辻斬りのような真似をして、主人に恥ずかしいとは思わないのですか!?」

「思う!!でも、そいつは斬る!!」

「ダメだコイツ!!」

 

白蓮の正論ボディブロー、ナズーリンの罵倒を受けてなお、刀を景和に向ける少女。

思考回路がどこかでバグっているとしか思えない言動を前に、景和が首を捻っていると。

様子を見守っていた二ッ岩 マミゾウが口を開いた。

 

「景和、斬り合ってやれ」

「マミゾウ!何を言うのですか!?」

「こやつ、無視すれば三日三晩は叫び散らすぞ。いいのか?」

「いや、正直言って気が引けるんだけど…」

 

こんな気狂いの相手をしたくない。

景和が身を引くのに対し、マミゾウは耳元で囁いた。

 

「白蓮に迷惑がかかるぞ?」

「……!」

 

それはまずい。

ただでさえ、幻想郷にいる間は衣食住を提供してくれているのだ。

これ以上余計な迷惑をかけるのは、忍びないどころの話ではない。

景和は前に出ると、デザイアドライバーを取り出し、腰に巻いた。

 

「わかった。望み通り、相手をする」

 

♦︎♦︎♦︎♦︎

 

「なんで受けちゃったんだろ、俺…」

 

回想を終え、深くため息を吐く景和。

景和は気乗りしないまま、ニンジャレイズバックルを取り出して構える。

と。ソレに対し、妖夢は怒髪天を突く勢いで怒鳴り声をあげた。

 

「違ぁああうっ!!

刀のやつを使いなさい、刀のやつを!!」

「……えっと」

「惚けても無駄ですよ!

私はあの『武刃そぉど』という鎧を纏ったタイクーンと斬り合いに来たんです!!」

「いや、あの、君相手に使うにはちょっとオーバースペック過ぎるというか…」

「なにをう!?私如き、その手裏剣のやつでも倒せるとでも!?」

「いや、勢い余って真っ二つにしかねなくて…」

 

ブジンソードは「斬ること」に特化した装備である。

斬り伏せるべき相手でなければ使う必要性は薄く、ましてや手合わせ感覚で使えるようなものでもない。

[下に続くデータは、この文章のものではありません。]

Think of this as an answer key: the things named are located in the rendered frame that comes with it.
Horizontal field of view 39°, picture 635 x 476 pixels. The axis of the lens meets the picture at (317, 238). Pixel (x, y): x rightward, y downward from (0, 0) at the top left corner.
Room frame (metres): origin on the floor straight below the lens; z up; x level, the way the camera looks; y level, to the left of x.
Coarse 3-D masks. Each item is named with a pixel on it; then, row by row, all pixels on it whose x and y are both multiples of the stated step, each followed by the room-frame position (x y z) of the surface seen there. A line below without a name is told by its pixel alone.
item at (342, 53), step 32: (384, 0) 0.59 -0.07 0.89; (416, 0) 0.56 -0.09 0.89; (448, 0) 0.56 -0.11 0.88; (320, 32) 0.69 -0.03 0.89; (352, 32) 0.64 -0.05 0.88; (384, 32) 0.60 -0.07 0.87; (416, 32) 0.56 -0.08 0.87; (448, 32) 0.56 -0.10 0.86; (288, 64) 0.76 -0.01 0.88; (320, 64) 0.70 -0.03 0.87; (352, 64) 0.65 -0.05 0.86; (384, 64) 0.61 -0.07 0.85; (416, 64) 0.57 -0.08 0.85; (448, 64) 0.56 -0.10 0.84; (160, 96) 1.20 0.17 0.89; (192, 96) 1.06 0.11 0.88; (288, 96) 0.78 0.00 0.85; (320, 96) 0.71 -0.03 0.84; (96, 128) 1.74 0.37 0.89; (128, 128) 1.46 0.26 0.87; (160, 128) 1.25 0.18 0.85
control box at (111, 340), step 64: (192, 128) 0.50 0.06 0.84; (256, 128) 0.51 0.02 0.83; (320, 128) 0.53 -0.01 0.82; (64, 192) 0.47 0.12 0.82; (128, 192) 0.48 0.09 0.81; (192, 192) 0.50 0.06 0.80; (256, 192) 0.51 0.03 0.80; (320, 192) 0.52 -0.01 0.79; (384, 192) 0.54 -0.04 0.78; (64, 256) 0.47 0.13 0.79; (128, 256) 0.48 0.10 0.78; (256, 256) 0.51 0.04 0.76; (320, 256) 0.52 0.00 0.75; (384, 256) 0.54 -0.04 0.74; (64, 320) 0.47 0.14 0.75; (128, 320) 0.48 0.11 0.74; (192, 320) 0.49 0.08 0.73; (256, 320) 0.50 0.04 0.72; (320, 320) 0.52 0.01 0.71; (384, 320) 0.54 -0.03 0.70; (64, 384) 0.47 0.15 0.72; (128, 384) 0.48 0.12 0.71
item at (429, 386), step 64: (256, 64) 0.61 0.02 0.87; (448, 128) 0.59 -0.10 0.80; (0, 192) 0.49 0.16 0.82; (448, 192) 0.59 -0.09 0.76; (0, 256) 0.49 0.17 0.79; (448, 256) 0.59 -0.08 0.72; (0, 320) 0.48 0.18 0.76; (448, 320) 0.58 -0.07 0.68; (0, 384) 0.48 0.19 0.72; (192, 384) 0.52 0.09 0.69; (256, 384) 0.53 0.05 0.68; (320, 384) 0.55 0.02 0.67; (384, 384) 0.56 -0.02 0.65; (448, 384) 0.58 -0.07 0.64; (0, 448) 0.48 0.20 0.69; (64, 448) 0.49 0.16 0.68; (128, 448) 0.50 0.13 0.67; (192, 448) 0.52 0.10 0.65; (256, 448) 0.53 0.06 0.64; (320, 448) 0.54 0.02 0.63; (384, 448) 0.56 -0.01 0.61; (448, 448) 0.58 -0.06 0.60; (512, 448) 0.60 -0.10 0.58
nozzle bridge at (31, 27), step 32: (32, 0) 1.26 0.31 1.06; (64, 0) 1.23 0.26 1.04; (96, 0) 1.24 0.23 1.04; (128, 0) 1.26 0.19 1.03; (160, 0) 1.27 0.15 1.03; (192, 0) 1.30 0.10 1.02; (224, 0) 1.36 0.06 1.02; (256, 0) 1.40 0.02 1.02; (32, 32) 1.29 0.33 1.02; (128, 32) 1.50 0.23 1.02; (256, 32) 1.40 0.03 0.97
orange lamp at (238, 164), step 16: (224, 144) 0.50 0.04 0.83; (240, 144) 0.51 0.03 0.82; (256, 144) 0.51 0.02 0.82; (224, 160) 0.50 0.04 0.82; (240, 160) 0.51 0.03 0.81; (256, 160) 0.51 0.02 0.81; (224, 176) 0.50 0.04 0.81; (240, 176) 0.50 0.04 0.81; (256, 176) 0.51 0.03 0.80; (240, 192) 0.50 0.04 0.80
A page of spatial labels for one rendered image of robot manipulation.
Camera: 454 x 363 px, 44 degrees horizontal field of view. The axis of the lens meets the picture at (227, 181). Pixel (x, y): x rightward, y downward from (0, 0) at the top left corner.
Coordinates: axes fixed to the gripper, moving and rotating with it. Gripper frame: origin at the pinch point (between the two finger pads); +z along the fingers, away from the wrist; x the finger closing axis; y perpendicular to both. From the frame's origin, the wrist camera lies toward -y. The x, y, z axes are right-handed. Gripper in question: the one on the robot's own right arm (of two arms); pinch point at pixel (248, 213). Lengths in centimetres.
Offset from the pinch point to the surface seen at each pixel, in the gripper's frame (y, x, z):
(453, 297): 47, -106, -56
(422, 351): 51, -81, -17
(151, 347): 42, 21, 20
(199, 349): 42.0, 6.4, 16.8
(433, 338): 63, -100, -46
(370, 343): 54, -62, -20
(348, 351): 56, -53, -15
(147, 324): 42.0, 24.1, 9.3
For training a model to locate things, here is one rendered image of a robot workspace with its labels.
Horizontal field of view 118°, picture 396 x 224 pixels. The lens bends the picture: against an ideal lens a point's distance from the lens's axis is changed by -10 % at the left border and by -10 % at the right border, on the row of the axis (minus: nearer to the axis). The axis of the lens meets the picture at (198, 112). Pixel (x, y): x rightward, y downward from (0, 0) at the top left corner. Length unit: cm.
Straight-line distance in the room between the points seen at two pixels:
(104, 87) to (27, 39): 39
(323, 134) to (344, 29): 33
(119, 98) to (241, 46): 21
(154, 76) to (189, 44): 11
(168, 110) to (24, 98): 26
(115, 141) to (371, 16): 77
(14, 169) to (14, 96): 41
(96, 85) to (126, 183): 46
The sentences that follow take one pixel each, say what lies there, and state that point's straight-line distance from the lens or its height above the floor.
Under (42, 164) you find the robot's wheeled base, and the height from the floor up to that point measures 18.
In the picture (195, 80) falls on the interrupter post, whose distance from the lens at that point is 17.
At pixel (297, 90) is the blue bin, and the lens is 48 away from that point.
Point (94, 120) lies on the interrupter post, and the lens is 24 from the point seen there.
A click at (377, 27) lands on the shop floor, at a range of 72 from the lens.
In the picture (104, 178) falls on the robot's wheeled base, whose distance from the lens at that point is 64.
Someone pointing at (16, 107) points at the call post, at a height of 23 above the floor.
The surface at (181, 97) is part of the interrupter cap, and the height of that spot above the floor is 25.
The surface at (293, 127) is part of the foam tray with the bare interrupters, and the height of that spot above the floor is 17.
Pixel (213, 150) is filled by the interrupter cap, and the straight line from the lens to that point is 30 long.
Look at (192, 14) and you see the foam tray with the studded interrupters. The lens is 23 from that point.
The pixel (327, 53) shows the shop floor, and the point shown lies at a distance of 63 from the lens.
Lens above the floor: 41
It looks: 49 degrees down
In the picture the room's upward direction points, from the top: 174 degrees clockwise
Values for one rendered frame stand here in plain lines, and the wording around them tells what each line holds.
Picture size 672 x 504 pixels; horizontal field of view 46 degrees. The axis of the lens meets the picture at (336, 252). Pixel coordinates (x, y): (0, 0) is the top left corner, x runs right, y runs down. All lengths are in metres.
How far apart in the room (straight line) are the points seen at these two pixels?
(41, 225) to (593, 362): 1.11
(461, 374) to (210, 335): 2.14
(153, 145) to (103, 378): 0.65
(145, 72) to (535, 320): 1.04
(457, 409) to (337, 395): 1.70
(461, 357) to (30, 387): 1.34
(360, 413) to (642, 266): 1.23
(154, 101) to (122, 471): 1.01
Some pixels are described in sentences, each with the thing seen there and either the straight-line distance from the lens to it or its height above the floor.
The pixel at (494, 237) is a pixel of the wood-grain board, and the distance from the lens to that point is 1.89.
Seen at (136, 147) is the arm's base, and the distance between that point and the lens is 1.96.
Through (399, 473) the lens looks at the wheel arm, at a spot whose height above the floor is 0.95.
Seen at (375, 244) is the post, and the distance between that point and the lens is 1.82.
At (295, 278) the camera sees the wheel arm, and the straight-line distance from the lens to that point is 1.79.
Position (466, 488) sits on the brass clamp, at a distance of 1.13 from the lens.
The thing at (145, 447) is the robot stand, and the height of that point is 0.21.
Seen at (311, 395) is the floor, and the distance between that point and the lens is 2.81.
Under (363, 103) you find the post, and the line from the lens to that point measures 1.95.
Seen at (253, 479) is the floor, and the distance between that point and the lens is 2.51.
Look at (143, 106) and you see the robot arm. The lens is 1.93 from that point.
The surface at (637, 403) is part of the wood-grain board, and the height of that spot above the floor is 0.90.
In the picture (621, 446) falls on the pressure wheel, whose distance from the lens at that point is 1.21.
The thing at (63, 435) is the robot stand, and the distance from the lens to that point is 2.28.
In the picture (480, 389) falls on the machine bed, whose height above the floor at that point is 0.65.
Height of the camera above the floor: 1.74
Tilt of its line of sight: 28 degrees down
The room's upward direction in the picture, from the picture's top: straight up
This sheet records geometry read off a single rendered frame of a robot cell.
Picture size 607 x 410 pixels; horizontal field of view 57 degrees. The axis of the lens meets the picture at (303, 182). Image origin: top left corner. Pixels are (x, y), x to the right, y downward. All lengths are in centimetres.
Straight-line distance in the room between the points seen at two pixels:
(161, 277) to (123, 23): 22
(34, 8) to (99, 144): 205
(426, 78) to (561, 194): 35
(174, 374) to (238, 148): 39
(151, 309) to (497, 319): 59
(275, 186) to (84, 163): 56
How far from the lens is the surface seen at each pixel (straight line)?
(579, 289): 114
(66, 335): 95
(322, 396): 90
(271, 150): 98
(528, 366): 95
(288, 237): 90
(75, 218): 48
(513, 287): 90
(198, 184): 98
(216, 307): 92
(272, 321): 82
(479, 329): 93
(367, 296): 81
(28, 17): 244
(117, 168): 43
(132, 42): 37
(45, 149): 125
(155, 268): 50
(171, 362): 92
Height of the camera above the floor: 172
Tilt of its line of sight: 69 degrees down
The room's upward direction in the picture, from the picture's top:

が。そんな説得も虚しく、フルスロットルになった妖夢のエンジンは止まらない。

「使え、使え」と催促する妖夢に負け、景和はブジンソードバックルを取り出し、ドライバーに挿した。

 

『SET AVENGE』

 

「できる限り加減はするから…。変身」

「結構!!さあ、勝負です!!」

 

『BLACK GENERAL』

『BUJIN SWORD』

『READY FIGHT』




幻想郷ルール

仮面ライダーおよび彼らと関係の深い幻想郷の住人は、自由に幻想郷と外の世界を行き来できる。